Effects of Kinetic Roughening and Liquid−Liquid Phase Transition on Lysozyme Crystal Growth Velocities

Abstract

We measured the growth velocities of the (110) face of tetragonal lysozyme, V (cm/s), at four different concentrations, c (mg/mL), as the solution temperature, T (°C or K), was reduced. For a broad range of T dependent on c, we find that the growth velocities increased as the solution temperature was reduced. The initial increase in V is well characterized by the 2D nucleation model for crystal growth, yielding the magnitude of an effective barrier for growth, γs = (1.2 ± 0.1) × 10-13 erg/molecule. Below certain temperatures, Tcr, dependent on c, however, a kinetic roughening hypothesis that considers the continuous addition of molecules anywhere on the crystal surface better describes the observed growth velocities. The application of the continuous growth model, up to the solution cloud-point temperatures, Tcl, enabled the determinations of the crossover concentration, cr, from estimated values of Tcr.

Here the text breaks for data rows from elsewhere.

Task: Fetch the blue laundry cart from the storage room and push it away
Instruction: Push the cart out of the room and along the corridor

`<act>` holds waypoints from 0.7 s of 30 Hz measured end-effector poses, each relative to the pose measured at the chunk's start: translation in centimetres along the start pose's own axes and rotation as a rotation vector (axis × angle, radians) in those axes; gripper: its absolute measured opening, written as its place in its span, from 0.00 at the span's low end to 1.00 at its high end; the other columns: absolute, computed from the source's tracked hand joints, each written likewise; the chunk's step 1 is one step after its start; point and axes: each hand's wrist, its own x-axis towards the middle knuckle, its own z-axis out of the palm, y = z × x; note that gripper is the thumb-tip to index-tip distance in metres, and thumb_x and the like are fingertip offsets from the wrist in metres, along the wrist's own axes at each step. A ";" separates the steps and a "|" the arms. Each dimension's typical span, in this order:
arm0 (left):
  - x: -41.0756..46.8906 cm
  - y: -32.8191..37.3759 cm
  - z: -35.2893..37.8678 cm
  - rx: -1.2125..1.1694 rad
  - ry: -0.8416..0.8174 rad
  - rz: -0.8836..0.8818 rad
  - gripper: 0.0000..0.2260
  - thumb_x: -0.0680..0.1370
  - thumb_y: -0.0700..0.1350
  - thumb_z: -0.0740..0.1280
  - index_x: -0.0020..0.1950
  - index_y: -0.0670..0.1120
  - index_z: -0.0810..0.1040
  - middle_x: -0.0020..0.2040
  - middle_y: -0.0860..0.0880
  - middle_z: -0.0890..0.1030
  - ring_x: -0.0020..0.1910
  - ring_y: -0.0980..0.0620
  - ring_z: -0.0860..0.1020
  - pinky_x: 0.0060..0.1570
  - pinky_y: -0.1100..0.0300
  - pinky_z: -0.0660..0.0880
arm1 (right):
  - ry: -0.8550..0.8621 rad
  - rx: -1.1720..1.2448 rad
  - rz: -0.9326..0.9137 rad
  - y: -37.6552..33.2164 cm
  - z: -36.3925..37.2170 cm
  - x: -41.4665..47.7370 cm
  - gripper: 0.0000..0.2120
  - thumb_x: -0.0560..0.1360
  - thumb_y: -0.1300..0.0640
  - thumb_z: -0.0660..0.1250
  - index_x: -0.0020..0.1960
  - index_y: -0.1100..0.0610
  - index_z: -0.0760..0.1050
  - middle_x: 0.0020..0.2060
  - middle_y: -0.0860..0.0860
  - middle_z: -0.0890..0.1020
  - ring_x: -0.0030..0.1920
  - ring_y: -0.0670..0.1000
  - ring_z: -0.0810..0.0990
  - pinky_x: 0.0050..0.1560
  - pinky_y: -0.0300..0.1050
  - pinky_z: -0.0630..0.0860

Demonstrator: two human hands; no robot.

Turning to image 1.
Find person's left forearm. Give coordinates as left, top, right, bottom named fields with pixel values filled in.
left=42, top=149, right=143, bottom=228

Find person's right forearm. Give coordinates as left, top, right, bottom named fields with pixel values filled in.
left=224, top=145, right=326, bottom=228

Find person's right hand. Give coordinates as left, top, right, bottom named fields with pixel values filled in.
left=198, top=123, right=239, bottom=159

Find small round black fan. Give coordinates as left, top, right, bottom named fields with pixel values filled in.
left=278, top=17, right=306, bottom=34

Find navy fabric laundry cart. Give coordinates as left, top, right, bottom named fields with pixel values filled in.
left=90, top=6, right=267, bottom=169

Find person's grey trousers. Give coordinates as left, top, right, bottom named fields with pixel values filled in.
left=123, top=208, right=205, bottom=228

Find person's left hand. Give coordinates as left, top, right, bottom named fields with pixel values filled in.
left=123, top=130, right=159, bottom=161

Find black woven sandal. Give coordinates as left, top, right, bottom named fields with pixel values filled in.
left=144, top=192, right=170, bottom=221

For all conditions presented, we find that the crossover from growth by 2D nucleation to continuous addition occurs at a supersaturation, σc = 2.0 ± 0.1. Moreover, we find the energy barrier for the continuous addition, Ec, within the temperature range Tcl < T < Tcr to be (6 ± 1) × 10-13 erg/molecule. Further reduction of T below ∼3−4 °C of Tcl also revealed a rapid slowing of crystal growth velocities. From quasi-elastic light scattering investigations, we find that the rapid diminishment of crystal growth velocities can be accounted for by the phase behavior of lysozyme solutions. Namely, we find the reversible formation of dense fluid protodroplets comprised of lysozyme molecules to occur below Tcl. Hence, the rapid slowing of growth velocities occurs as a result of the sudden depletion of “mobile” molecules within crystal growth solutions as dense fluid protodroplets form.